Декларация велика не тем, что первая возвестила человечеству освободительные принципы, но тем, что практические, трезвые, жизненные формулы американцев обратила со свойственными французскому народу темпераментом и блеском в великие моральные истины, общечеловеческие, общеобязательные. Местные хартии, местные вольности были обращены в катехизис, из которого строящее человечество черпало и долго будет черпать вечно юные, незыблемые принципы благоустроенного общежития. Пусть английские билли и американские декларации имеют хронологические преимущества; французская декларация остается апостольской проповедью.
Таково было замечательное наследие эпохи 89 года, — эпохи, в которую, по словам Токвиля, «равенство и свобода были одинаково дороги сердцу французов; когда французы хотели создать не только демократические, но и свободные учреждения, не только разрушить привилегии, но признать и санкционировать права; время молодости, энтузиазма, гордости, великодушных и искренних страстей, — время, память о котором, несмотря на все его ошибки, люди сохранят навсегда».

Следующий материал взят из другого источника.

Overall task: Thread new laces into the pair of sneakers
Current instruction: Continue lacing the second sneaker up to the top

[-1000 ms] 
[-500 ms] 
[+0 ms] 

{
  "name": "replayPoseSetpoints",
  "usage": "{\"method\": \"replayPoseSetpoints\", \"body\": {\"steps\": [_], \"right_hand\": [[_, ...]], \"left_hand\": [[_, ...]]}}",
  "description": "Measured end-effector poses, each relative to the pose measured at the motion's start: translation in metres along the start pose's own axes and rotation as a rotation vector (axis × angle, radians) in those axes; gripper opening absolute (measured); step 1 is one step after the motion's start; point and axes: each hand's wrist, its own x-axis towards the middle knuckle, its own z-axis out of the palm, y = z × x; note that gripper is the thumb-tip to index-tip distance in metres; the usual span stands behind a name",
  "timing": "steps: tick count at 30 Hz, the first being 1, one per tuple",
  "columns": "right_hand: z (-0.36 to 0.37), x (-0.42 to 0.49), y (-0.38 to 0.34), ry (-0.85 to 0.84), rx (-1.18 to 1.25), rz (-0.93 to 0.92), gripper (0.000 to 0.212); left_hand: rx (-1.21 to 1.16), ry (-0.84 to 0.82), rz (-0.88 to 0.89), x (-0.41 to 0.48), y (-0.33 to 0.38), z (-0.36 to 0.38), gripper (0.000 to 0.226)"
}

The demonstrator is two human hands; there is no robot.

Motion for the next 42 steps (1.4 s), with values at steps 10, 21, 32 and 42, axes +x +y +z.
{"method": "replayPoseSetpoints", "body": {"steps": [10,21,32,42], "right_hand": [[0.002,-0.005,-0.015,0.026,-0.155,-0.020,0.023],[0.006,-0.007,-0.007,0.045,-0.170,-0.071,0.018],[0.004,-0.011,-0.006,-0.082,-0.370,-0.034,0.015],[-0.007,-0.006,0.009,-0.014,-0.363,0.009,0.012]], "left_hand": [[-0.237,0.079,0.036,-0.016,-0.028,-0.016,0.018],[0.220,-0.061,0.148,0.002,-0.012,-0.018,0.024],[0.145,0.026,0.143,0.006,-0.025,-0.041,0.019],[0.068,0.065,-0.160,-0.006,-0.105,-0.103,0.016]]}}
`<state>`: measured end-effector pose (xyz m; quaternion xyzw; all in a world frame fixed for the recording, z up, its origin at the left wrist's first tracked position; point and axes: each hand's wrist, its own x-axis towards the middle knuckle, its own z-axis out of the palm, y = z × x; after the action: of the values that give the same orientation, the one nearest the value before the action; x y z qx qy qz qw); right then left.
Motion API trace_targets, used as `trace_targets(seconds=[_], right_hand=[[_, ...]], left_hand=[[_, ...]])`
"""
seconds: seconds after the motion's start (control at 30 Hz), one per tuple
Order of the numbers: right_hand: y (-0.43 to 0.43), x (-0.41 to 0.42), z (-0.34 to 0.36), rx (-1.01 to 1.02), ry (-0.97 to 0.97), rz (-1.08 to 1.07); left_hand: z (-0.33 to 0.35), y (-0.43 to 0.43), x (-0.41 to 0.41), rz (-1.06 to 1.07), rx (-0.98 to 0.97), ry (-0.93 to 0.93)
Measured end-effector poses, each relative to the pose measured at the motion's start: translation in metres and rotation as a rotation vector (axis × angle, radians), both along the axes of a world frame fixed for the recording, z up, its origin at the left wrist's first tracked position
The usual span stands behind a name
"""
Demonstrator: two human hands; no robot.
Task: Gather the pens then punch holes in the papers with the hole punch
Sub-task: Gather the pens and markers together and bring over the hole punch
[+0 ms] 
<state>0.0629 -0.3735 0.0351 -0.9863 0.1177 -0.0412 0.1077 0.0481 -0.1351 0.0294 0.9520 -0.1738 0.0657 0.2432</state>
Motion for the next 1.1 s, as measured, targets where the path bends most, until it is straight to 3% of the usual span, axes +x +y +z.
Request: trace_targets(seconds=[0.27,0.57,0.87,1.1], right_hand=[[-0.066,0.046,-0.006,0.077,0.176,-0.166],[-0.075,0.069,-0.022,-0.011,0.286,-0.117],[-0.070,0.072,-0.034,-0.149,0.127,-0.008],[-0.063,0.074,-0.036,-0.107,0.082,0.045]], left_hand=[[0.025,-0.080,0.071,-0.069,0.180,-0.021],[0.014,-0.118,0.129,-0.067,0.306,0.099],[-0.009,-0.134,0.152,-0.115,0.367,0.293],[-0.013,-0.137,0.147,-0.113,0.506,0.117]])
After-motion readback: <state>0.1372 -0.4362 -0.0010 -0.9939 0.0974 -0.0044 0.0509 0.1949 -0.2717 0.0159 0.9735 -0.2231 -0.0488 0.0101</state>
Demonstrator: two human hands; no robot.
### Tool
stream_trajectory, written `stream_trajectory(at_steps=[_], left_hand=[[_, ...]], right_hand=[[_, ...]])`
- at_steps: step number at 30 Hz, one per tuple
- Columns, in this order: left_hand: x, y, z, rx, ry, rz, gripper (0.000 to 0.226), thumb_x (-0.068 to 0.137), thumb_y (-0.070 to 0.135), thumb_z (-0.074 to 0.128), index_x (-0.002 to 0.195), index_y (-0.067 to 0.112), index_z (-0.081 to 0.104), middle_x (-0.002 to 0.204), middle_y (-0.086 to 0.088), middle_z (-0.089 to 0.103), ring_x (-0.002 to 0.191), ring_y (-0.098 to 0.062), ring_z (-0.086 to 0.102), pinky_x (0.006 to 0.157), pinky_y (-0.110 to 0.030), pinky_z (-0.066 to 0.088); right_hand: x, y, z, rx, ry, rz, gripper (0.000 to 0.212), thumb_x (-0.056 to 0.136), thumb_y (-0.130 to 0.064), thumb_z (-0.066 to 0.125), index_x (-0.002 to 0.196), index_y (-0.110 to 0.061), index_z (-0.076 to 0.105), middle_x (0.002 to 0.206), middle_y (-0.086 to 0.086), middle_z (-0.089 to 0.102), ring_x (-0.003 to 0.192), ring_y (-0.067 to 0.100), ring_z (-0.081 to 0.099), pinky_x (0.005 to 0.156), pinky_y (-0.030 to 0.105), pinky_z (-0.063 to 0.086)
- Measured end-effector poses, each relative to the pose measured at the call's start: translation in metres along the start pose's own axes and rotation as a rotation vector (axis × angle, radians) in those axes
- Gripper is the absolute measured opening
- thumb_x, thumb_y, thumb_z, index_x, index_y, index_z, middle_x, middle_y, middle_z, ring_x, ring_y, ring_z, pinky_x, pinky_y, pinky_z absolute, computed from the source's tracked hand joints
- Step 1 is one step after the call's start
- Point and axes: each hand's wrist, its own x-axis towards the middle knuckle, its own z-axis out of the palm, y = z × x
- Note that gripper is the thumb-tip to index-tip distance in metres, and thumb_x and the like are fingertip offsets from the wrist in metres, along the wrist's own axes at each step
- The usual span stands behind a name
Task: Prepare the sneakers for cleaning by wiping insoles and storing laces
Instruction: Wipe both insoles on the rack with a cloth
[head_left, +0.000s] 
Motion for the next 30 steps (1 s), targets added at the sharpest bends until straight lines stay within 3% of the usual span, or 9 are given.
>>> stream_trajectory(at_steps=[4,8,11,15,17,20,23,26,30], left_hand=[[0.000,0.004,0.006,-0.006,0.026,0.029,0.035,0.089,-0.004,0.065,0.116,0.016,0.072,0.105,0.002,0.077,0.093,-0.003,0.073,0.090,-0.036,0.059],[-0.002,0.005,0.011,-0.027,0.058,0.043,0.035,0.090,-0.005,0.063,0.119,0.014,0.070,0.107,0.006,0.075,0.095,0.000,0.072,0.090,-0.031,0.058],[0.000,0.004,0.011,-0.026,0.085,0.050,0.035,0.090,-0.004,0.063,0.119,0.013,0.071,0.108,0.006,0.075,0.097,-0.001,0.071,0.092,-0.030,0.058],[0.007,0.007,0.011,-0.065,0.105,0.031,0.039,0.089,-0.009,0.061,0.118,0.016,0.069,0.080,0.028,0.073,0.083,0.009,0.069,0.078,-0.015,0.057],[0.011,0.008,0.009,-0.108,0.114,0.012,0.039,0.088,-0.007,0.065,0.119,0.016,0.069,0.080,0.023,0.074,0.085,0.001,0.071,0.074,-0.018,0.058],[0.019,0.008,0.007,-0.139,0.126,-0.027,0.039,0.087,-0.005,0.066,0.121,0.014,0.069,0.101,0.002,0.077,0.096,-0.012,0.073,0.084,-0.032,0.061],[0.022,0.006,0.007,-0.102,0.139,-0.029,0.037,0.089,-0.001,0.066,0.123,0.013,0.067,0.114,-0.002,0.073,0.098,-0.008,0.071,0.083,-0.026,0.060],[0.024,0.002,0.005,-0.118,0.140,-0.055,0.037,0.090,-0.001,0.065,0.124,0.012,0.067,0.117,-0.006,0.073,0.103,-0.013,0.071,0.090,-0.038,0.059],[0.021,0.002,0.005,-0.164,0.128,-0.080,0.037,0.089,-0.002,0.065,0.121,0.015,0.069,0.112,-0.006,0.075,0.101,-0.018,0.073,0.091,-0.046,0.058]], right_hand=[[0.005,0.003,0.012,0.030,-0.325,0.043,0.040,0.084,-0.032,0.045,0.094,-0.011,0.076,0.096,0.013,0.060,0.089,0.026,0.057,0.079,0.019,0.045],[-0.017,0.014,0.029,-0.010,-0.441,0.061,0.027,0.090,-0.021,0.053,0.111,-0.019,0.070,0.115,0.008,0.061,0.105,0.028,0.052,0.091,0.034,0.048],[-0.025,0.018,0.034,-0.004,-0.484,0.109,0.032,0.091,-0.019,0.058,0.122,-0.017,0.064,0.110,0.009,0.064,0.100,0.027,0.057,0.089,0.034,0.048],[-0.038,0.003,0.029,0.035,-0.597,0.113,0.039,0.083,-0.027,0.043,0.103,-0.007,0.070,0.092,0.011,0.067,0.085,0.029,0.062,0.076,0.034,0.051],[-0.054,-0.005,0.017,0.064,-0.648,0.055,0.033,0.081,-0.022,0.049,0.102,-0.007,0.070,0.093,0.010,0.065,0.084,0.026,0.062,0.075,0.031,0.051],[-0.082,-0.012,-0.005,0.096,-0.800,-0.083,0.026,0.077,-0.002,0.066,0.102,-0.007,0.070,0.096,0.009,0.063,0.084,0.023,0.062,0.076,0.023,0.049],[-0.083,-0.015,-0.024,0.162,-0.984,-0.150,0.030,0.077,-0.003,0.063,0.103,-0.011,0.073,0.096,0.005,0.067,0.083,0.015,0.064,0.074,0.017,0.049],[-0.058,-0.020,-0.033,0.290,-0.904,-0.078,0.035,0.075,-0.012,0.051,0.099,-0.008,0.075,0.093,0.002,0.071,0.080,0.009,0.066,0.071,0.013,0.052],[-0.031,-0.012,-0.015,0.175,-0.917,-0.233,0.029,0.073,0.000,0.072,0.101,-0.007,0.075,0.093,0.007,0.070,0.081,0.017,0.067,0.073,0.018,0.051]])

Понимая радости, волновавшие современников великой революции, мы можем, однако, и бесстрастно оглянуться назад в далекое от нас прошлое и отделить истинное в этих радостях от ложного за ярким фейерверком нередко искренних настроений, излияний и слов таились грубые, прозаические расчеты, учитывались торгашеские интересы.
Революцию делала буржуазия во имя своих буржуазных интересов, буржуазия, задыхавшаяся под гнетом феодальных перегородок, феодальной опеки, желавшая вздохнуть, наконец, полной грудью и заменить классическую формулу королевской милости «plasir du roi» правом, вписанным в закон.
Но под знаменем революции боролся весь народ, и на его долю остались лишь жалкие крохи блестящих завоеваний буржуазии. Наряду с прочими священными, естественными правами человека декларация сохранила и священный институт права собственности, о который должны были разбиться все демократические вожделения.
То была эпоха буржуазного либерализма.
Но эпоха 89 года со всем ее угаром и волнениями проходила, и перед французами грозно встал сложный вопрос о консолидации революции, о закреплении тех начал, которые она завещала.
Франция разбилась на два враждебных лагеря: с одной стороны стояли жирондисты, буржуазные либералы, отстаивавшие принцип федерализма, полагавшие, что предоставление возможно большей доли свободы отдельным самоуправляющимся единицам есть единственный способ ликвидации старого порядка и осуществления великих принципов революции в жизни. Другие — якобинцы, демократы, принципу федерализма противопоставляли принцип централизации, доказывая, что только сильная государственная власть в состоянии справиться с центробежными элементами, раздиравшими Францию. Их мало соблазнял лозунг буржуазной свободы, написанный на знамени жирондистов. Воспитанные на доктрине Руссо они дорожили более равенством, чем свободой.